A bare number is the expected answer: the count of lines in the records that contain the word "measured".

-- RECORD SET follows --

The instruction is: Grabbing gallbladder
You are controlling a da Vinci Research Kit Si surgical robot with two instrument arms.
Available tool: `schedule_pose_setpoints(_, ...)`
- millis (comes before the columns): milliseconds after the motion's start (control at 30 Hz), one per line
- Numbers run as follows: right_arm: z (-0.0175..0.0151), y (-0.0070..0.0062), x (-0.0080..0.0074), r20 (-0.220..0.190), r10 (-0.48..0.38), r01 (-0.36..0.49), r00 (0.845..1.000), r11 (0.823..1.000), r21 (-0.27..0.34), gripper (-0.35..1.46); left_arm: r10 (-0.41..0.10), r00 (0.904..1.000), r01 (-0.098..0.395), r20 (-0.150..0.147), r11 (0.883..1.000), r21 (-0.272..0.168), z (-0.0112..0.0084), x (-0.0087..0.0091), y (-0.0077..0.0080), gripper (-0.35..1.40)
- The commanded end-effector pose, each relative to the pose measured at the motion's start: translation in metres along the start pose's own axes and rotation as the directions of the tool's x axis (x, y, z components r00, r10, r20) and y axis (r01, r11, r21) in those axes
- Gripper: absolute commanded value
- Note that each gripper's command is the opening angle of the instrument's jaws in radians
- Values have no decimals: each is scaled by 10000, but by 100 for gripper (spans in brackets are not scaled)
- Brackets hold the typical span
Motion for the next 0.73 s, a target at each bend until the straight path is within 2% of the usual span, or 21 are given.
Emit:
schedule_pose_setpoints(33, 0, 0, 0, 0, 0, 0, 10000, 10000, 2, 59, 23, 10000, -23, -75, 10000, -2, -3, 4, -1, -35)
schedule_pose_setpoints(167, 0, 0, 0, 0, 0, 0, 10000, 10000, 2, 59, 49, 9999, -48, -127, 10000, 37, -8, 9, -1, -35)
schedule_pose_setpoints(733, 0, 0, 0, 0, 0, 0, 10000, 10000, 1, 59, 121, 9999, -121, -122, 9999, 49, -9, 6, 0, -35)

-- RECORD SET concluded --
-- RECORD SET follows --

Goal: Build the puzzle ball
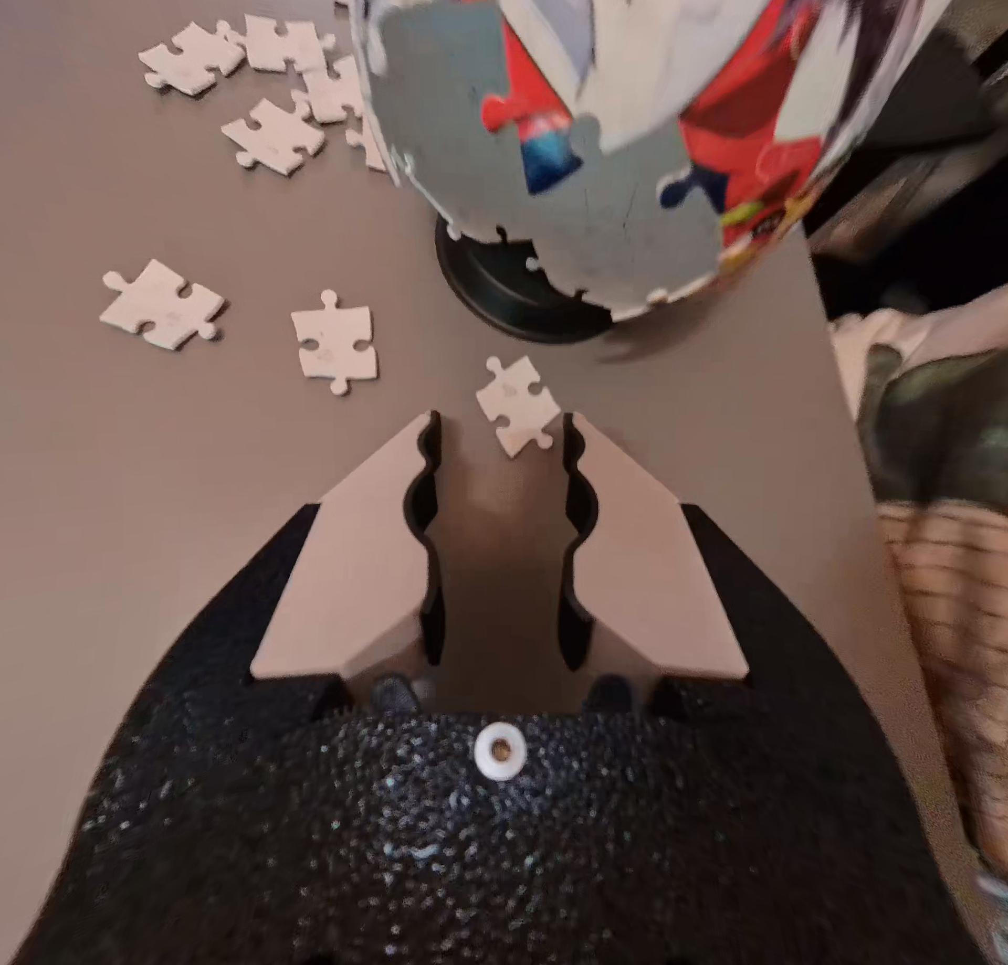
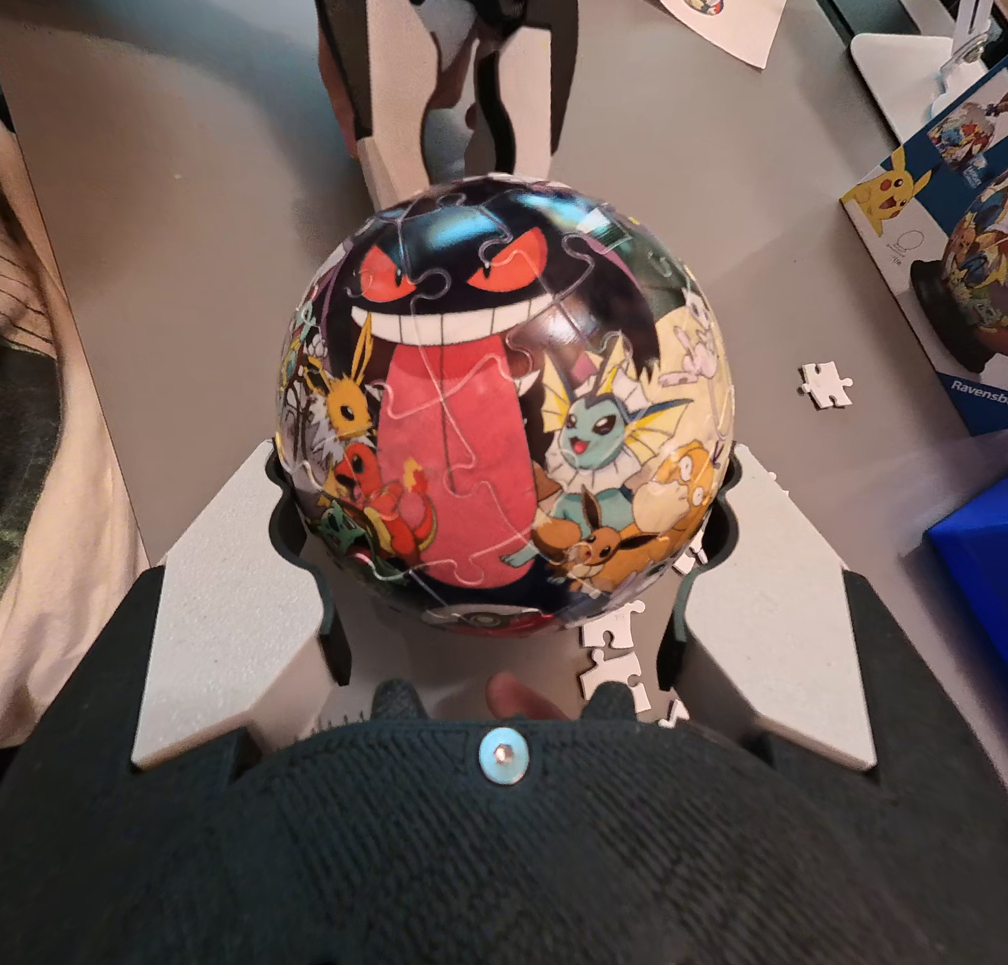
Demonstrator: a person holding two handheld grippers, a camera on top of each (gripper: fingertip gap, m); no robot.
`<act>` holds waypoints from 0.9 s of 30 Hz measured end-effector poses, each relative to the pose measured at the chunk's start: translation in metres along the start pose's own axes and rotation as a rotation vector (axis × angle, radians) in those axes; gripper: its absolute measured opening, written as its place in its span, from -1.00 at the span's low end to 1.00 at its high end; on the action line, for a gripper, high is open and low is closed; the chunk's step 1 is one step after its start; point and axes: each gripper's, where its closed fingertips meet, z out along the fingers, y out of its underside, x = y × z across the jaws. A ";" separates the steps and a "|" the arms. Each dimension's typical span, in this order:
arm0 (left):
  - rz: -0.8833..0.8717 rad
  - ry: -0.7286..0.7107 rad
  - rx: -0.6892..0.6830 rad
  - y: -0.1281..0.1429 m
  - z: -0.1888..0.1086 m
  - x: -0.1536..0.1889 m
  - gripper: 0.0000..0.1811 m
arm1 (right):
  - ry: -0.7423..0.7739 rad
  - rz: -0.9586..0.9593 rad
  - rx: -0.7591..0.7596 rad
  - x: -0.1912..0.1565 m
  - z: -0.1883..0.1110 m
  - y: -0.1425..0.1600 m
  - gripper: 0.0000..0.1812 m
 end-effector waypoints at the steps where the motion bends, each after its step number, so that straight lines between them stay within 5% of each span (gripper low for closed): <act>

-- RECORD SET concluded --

### ANSWER SPACE
2